Abstract

In this chapter, I illustrate the mechanisms through which unipolarity produces conflict that I developed in the previous chapter. Since the Soviet collapse, Washington has chosen to implement a military strategy of defensive or offensive dominance, maintaining a significant security presence in the most important regions of the world. At the same time, the United States has experienced a period of unusually high involvement in military conflicts. In addition to conducting numerous smaller scale operations, U.S. forces have been involved in major operations in Kuwait (1991), Kosovo (1999), Afghanistan (2001–), and Iraq (2003–2011). In each of these cases, the pathway to war highlights the role of power preponderance in generating significant levels of conflict between an engaged preponderant power and recalcitrant minor powers.
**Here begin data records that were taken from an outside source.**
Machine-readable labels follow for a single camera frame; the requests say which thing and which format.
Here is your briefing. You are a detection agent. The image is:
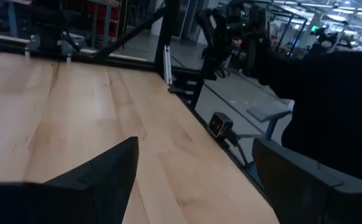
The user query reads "black camera cable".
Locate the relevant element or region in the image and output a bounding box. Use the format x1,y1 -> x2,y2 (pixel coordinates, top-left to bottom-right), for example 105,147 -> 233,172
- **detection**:
227,130 -> 251,167

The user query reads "person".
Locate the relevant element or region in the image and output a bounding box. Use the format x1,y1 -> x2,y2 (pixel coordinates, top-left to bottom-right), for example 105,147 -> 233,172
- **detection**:
255,40 -> 362,185

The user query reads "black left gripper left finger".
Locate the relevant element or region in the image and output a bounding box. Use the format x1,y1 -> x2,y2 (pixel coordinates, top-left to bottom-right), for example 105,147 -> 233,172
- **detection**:
0,136 -> 140,224

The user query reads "small silver black camera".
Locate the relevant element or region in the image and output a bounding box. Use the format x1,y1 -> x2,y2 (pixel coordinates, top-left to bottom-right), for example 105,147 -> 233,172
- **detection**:
208,111 -> 234,139

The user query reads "silver aluminium extrusion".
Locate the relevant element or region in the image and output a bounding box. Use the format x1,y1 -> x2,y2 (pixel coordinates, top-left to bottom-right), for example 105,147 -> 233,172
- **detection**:
164,45 -> 174,85

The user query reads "black robot green light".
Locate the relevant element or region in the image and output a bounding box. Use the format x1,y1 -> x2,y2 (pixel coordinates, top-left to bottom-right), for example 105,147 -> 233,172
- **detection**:
309,24 -> 353,56

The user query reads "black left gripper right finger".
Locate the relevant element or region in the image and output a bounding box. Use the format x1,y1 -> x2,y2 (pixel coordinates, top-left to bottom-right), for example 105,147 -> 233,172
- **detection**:
251,138 -> 362,224

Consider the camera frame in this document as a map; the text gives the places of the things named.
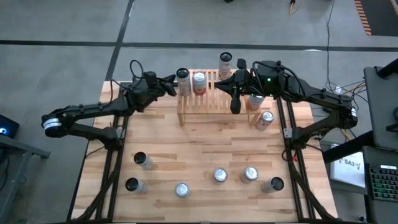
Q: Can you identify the white paper sign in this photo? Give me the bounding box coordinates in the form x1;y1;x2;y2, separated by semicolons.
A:
329;151;367;189

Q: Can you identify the black device blue light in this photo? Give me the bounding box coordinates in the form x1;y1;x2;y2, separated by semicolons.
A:
0;114;20;139

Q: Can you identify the grey metal stand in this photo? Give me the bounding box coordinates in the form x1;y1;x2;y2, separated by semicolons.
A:
0;134;52;223

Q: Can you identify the grey side table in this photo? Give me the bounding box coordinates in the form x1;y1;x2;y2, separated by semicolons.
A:
363;65;398;150

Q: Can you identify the silver Diet Coke can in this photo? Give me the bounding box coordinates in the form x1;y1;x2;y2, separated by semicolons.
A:
241;166;259;184
254;111;275;131
212;167;229;184

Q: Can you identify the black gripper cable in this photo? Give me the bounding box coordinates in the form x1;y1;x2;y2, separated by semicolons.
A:
251;60;301;83
110;59;146;91

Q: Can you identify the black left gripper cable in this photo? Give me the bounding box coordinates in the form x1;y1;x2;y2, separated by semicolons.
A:
110;59;146;91

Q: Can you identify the black mat orange striped edge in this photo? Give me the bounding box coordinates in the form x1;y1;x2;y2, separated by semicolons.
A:
353;0;398;37

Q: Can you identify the yellow floor cable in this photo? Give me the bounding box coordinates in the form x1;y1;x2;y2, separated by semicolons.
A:
288;0;305;16

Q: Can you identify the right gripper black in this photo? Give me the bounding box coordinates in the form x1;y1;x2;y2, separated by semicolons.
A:
213;68;259;115

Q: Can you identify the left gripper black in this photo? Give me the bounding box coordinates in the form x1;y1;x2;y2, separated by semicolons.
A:
141;73;178;101

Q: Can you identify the thin black floor cable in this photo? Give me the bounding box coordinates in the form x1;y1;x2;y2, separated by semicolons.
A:
325;0;336;91

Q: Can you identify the black metal bar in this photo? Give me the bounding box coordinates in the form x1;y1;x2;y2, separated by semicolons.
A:
322;130;376;164

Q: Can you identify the coloured cable bundle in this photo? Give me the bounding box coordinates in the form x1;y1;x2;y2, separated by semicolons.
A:
325;79;366;102

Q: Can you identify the slim can with black lid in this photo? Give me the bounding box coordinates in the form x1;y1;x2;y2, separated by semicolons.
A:
175;67;192;97
218;52;233;81
124;177;147;195
133;151;154;170
260;176;285;194

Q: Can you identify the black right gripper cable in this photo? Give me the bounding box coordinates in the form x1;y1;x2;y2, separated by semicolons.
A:
251;60;301;83

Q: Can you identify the wooden slatted shelf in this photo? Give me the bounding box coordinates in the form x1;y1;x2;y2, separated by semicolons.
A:
176;68;262;127

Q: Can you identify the dark grey desk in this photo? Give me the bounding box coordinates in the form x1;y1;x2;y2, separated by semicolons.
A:
362;145;398;224
The last two-and-a-half decades of U.S. history, in sum, give us good reason to look further into the causes of conflict in a unipolar world. Furthermore, although we have no historical experience of a globally disengaged preponderant power, the arguments deployed in favor of a U.S. global presence often include predictions for what would happen should Washington decide to end its security commitments around the world. The picture is one of frequent conflict among other states, largely mirroring the theoretical case I presented in the previous chapter on the consequences of disengagement, providing indirect support for the plausibility of my theory.